-- PROBLEM DESCRIPTION --
Your task is to write out the full listing once more, exactly.

-- SOURCE MATERIAL --

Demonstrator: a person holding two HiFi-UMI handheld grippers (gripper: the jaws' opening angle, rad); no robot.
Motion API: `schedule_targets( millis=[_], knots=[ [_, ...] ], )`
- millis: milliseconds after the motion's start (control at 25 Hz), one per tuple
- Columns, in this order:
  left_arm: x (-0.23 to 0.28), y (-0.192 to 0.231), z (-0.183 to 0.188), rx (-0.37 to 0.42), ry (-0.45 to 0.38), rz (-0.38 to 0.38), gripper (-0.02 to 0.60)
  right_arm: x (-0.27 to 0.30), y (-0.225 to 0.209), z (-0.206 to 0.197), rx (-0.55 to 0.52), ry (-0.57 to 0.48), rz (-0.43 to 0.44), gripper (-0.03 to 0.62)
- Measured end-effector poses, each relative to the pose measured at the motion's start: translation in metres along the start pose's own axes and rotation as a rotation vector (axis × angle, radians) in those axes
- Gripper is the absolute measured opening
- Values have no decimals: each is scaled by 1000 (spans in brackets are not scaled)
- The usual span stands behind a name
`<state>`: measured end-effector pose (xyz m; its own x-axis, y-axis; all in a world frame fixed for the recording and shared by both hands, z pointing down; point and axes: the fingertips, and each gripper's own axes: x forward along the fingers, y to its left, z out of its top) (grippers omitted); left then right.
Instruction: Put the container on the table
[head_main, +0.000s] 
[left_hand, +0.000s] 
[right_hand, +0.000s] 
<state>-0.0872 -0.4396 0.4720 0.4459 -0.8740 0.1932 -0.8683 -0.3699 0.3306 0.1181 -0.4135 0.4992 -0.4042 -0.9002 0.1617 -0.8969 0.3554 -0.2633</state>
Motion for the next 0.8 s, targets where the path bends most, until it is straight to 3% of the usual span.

-- EXERCISE SOLUTION --
Demonstrator: a person holding two HiFi-UMI handheld grippers (gripper: the jaws' opening angle, rad); no robot.
Motion API: `schedule_targets( millis=[_], knots=[ [_, ...] ], )`
- millis: milliseconds after the motion's start (control at 25 Hz), one per tuple
- Columns, in this order:
  left_arm: x (-0.23 to 0.28), y (-0.192 to 0.231), z (-0.183 to 0.188), rx (-0.37 to 0.42), ry (-0.45 to 0.38), rz (-0.38 to 0.38), gripper (-0.02 to 0.60)
  right_arm: x (-0.27 to 0.30), y (-0.225 to 0.209), z (-0.206 to 0.197), rx (-0.55 to 0.52), ry (-0.57 to 0.48), rz (-0.43 to 0.44), gripper (-0.03 to 0.62)
- Measured end-effector poses, each relative to the pose measured at the motion's start: translation in metres along the start pose's own axes and rotation as a rotation vector (axis × angle, radians) in those axes
- Gripper is the absolute measured opening
- Values have no decimals: each is scaled by 1000 (spans in brackets are not scaled)
- The usual span stands behind a name
`<state>`: measured end-effector pose (xyz m; its own x-axis, y-axis; all in a world frame fixed for the recording and shared by both hands, z pointing down; point and axes: the fingertips, and each gripper's own axes: x forward along the fingers, y to its left, z out of its top) (grippers omitted); left then right.
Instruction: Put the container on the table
[head_main, +0.000s] 
[left_hand, +0.000s] 
[right_hand, +0.000s] 
<state>-0.0872 -0.4396 0.4720 0.4459 -0.8740 0.1932 -0.8683 -0.3699 0.3306 0.1181 -0.4135 0.4992 -0.4042 -0.9002 0.1617 -0.8969 0.3554 -0.2633</state>
Motion for the next 0.8 s, targets where the path bends most, until it is straight to 3% of the usual span.

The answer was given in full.